Pendidikan formal (school)
Ada kepongahan yang diumbar oleh ayah penulis karena sebagian anak-anaknya dapat diterima di universitas melalui tes tanpa pernah menyelesaikan pendidikan formal sebelumnya. Sungguh kepongahan yang tidak berdasar. Padahal tidak ada sedikitpun rencana yang disusun dari orangtuanya untuk bisa memasukkan anak-anaknya ke Universitas. Hanya berasal dari dalam diri anak-anak, motivasi terkuat untuk bisa menempuh pendidikan di universitas. Kondisi keluarga yang tidak kondusif yang menjadi latar belakang munculnya motivasi yang sangat kuat untuk keluar dari ‘rumah’. Dan itu berhasil. Penulis belajar secara otodidak untuk setiap materi yang diujikan dalam ujian masuk Universitas. Dan nyatanya, 16 tahun di rumah tanpa pendidikan formal, ia bisa diterima di Universitas yang penulis inginkan. Selebihnya adalah perjuangan penulis yang luar biasa dalam mengatasi ketertinggalan dalam cara belajar di dalam kelas maupun mengambil berbagai kesempatan dan menanggalkan berbagai kendala dalam rangka melanggengkan jalan pendidikan tinggi yang sedang ditempuh. Doktoral adalah capaian tertinggi yang penulis bubuhi. ia ‘menaklukkan’ program magister dan lalu doktoral universitas cambridge dengan berbekal pendidikan homeschool di periode pendidikan sebelumnya. Emas murni, begitu profesornya menyanjung penulis. layaknya emas ia akan tetap bersinar dimanapun berada. Sekalipun jika dengan pencahayaan yang minim, emas tetaplah emas tuturnya.
Dalam euforia pencapain titel doktoral, penulis pada akhirnya tetap mencurahkan perhatian utamanya pada aspek keluarga. Dan buku memoar ini menjadi buktinya. Begitulah keluarga dengan sihirnya.
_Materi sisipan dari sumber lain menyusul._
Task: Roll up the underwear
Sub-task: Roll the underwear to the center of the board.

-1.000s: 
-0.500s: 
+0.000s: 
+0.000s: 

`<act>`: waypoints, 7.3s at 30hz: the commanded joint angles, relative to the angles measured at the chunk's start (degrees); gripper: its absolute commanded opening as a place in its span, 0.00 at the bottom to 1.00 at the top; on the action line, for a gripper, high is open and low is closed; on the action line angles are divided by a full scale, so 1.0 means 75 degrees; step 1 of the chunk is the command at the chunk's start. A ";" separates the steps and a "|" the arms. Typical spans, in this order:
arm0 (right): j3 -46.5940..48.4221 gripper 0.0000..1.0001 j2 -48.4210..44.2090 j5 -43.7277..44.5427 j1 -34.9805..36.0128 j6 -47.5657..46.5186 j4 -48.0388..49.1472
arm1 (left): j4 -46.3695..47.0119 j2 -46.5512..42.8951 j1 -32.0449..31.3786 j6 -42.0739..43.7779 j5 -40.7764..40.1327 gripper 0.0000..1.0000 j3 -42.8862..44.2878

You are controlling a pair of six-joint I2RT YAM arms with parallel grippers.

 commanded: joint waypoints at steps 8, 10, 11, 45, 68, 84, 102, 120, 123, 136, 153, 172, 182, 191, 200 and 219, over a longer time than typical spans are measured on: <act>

Layaknya bepergian atau merantau, berawal dari rumah dan akan selalu kembali ke rumah. Keluarga dan pendidikan walaupun adalah tema yang berbeda, tapi sangat bisa disadari bahwa kedua hal tersebut saling berkaitan satu dengan yang lainnya. “Tidak terpisahkan”, ujar penulis dalam sebuah wawancara di media ternama.